Data provided: Begin
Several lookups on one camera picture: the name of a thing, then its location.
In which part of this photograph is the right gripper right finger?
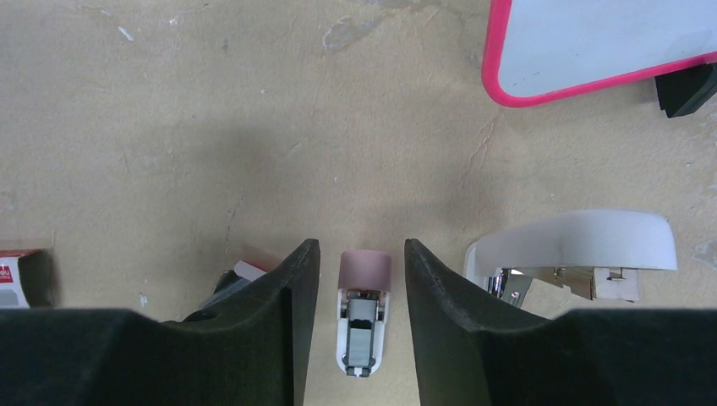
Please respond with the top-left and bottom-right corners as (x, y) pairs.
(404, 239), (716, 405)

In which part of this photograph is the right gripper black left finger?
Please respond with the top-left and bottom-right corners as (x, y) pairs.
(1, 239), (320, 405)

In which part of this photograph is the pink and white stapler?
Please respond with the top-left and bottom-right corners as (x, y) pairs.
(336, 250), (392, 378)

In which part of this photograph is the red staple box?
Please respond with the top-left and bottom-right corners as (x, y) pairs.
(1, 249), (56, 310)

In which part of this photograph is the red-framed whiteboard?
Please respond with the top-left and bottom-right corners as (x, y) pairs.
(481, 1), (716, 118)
Data provided: End
Data provided: Begin
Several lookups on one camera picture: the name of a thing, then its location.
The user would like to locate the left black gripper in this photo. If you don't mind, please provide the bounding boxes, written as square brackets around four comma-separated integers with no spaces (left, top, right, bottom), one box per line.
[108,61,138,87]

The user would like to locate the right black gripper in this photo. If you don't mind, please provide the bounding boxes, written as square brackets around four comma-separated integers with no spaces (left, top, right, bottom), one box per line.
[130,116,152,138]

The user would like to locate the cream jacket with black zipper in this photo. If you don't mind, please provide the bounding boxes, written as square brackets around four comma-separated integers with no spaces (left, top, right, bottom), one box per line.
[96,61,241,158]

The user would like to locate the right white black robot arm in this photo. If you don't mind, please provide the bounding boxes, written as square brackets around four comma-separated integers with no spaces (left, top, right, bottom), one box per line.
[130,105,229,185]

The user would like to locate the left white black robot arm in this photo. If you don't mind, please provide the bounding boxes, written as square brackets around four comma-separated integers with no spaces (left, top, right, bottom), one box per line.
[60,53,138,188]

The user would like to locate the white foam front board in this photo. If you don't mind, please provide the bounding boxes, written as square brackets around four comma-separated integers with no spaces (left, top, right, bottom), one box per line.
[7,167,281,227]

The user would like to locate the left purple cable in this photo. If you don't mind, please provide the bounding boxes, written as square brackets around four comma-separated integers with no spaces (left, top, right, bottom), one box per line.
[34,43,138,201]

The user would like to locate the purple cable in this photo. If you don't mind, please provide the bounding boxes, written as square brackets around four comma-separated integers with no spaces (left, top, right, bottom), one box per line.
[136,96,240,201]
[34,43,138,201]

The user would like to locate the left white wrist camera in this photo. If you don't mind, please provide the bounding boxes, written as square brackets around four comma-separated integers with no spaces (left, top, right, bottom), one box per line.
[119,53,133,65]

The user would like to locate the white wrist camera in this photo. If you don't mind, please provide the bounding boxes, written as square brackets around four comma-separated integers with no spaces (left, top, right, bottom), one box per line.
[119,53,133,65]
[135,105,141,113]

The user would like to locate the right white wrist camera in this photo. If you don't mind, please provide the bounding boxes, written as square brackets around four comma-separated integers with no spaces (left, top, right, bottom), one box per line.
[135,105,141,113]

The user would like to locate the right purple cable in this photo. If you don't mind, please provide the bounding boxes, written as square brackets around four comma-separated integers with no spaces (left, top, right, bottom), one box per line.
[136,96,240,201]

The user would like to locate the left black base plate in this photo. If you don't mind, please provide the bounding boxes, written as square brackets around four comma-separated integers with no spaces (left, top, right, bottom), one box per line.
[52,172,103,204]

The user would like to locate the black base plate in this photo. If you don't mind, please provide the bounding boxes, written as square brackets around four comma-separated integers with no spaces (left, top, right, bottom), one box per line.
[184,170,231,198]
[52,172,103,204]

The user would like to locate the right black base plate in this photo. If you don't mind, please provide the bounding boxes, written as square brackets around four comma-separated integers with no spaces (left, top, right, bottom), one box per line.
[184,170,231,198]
Data provided: End
• [What you will do]: Extract every line above containing the word "finger".

• [Result]:
In which part of this photograph is the right gripper right finger?
In which part of this photograph is the right gripper black left finger?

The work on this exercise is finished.